Dipendente a tempo determinato incinta, il rinnovo di contratto è obbligatorio?

Ilena D’Errico

16 Agosto 2025 - 15:00

Ecco cosa prevede la legge sui contratti a tempo determinato per le lavoratrici incinte. Esiste un obbligo di rinnovo? Quali tutele per le dipendenti?

Dipendente a tempo determinato incinta, il rinnovo di contratto è obbligatorio?

Il diritto del lavoro prevede specifiche disposizioni in tutela della maternità, volte a evitare discriminazioni e a salvaguardare l’occupazione femminile. Anche se la strada verso la piena parità è ancora lunga, sono stati compiuti passi da gigante rispetto al passato, con limiti rigorosi per i datori di lavoro. Uno degli strumenti più importanti è il divieto di licenziamento delle donne in gravidanza, fatta eccezione per la giusta causa, che si estende per tutto il primo anno di vita del nuovo nato. La legge vuole così evitare che le lavoratrici madri vengano penalizzate ingiustamente, ad esempio perché il datore di lavoro non vuole farsi carico delle assenze per maternità, rischiare che la dipendente usi più permessi rispetto a colleghe senza figli e così via.

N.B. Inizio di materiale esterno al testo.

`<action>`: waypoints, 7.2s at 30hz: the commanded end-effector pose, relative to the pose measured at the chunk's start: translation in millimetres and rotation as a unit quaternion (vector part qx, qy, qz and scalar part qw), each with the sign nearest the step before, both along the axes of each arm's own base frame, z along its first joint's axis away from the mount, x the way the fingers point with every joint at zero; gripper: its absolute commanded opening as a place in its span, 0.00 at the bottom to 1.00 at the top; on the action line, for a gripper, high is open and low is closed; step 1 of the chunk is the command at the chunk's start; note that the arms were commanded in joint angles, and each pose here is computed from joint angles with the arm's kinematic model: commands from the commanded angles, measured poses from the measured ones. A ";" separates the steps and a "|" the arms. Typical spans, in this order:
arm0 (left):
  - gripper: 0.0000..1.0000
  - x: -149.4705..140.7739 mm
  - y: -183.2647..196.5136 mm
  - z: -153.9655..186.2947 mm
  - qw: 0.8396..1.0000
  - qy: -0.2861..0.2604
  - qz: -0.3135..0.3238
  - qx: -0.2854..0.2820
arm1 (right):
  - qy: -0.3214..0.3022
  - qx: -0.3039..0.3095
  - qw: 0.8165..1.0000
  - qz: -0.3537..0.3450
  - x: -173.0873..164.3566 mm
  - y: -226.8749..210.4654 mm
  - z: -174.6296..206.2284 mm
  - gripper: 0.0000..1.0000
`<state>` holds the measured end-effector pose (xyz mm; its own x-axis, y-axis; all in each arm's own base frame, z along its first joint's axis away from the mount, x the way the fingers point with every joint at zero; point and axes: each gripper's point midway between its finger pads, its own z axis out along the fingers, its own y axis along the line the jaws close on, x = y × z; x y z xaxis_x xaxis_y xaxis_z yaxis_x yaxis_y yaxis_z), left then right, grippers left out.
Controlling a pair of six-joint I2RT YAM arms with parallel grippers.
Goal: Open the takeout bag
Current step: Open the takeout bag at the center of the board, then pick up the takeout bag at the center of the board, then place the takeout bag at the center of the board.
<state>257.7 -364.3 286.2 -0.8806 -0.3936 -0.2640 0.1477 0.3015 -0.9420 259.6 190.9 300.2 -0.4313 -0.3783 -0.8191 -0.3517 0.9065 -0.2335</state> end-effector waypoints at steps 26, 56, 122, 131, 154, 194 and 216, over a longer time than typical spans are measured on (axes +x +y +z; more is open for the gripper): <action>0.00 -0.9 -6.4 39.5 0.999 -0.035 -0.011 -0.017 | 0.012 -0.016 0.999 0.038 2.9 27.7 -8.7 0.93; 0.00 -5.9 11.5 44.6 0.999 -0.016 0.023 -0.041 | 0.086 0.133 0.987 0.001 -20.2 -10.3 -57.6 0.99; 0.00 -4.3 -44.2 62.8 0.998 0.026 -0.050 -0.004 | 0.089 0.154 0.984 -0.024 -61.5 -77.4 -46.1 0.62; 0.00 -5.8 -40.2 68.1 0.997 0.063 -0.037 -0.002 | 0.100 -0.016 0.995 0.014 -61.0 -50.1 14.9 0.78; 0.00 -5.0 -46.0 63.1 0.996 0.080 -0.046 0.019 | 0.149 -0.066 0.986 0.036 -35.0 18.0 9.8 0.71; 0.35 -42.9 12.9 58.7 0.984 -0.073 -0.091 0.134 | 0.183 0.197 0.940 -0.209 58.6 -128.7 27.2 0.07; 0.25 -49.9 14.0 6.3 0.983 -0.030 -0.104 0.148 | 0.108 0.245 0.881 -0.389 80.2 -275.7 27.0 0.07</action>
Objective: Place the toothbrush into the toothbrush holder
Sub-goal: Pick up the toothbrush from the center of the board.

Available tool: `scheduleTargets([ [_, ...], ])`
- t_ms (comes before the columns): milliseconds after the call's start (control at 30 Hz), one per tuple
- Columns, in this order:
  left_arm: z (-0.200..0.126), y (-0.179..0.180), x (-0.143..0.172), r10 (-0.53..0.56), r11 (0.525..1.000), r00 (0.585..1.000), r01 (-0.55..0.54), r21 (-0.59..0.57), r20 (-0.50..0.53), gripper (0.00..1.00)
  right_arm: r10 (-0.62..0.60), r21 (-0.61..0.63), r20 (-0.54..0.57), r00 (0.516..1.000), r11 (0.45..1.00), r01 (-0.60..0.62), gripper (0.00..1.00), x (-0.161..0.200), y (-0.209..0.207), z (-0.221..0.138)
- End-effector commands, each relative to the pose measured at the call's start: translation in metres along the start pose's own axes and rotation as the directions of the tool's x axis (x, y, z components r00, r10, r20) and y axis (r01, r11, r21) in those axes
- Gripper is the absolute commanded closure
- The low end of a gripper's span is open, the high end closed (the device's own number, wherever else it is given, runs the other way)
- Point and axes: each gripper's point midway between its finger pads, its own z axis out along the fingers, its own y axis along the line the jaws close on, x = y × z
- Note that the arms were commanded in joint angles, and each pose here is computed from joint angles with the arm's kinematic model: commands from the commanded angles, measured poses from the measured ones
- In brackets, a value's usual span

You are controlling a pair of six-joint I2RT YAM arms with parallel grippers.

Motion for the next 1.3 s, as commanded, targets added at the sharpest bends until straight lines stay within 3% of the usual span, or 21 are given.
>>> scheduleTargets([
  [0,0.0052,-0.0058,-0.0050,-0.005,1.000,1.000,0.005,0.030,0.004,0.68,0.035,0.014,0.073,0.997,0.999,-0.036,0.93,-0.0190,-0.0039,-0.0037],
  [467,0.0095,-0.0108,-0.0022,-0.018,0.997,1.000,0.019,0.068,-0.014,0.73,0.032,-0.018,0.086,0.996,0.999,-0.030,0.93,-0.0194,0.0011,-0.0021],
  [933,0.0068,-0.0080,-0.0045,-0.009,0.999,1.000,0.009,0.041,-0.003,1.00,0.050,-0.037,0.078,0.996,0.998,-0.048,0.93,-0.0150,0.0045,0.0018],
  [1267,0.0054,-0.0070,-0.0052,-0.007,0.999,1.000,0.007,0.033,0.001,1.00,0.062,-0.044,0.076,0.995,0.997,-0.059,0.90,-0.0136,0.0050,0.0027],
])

Ci si chiede quindi come si applichi questa tutela ai contratti a termine e nello specifico quando la scadenza del contratto avviene nel periodo protetto, quindi durante la gravidanza o nel primo anno dal parto. Un recente scandalo ha risollevato la questione, facendo sorgere dubbi ai cittadini riguardo alle previsioni di legge al riguardo. Vediamo quindi cosa succede se il contratto a tempo determinato scade e la dipendente è incinta, come funziona il rinnovo e quali obblighi ha l’azienda.

Il divieto di licenziamento della lavoratrice madre

Come anticipato, la legge prevede il divieto di licenziare la lavoratrice madre durante la gravidanza e nel primo anno di vita del figlio, a meno che ricorrano particolari motivi di giusta causa. Quest’ultima, come generalmente intesa ed eventualmente disciplinata dal Ccnl di riferimento, non è infatti sufficiente a giustificare il licenziamento della lavoratrice madre. Serve invece che la dipendente abbia commesso una colpa grave, specifica, intenzionale e tale da rendere impossibile la prosecuzione del rapporto di lavoro per la rottura del vincolo fiduciario.

L’esempio più classico è quello del furto aziendale, che aiuta senza dubbio a capire il livello di gravità richiesto dalla legge per ammettere il licenziamento. Deve trattarsi di una violazione dal carattere eccezionale e soprattutto comprovata, da contestare tempestivamente consentendo alla lavoratrice di difendersi dall’accusa. Queste analoghe previsioni si applicano durante tutto il primo anno di vita del bambino, nella fruizione della maternità ed entro certi limiti anche per il lavoratore padre.

Scadenza del contratto e dipendente incinta

Chiarito come funziona il divieto di licenziamento della lavoratrice madre veniamo ora alla disciplina dei contratti a termine. Bisogna sapere in proposito che la legge non prevede l’obbligo di rinnovare il contratto scaduto durante la gravidanza, la maternità o comunque il primo anno dal parto. Una simile imposizione sarebbe infatti eccessivamente gravosa per il datore di lavoro, oltre che contrastante con la definizione stessa dei contratti a termine.

Di conseguenza, è legale non rinnovare il contratto a una lavoratrice incinta, entro certi limiti. Seppur non ci siano obblighi di rinnovo, infatti, il datore di lavoro è sempre tenuto ad agire con correttezza e senza discriminazioni. In caso contrario, l’ex dipendente può agire in giudizio contro l’azienda e ottenere un’indennità risarcitoria per la discriminazione subita. Ciò soltanto se il mancato rinnovo dipende proprio dalla maternità stessa, una circostanza che non è affatto difficile da provare come si potrebbe pensare.

La Corte di Cassazione, sulla base della normativa europea, ritiene infatti che in caso di contestazioni di questo genere l’onere della prova ricade sul datore di lavoro. Il mancato rinnovo della lavoratrice incinta o a poco tempo dal parto è per sua natura un comportamento potenzialmente discriminatorio, pertanto se la lavoratrice lo contesta è l’azienda a dover dimostrare che la decisione dipende da fattori oggettivi ed equi, altrimenti dovrà pagare un risarcimento. Il datore dovrà spiegare e provare che il mancato rinnovo del contratto non è dipeso dalla gravidanza o dalla maternità e che di fatto sarebbe avvenuto per qualsiasi altro lavoratore a termine.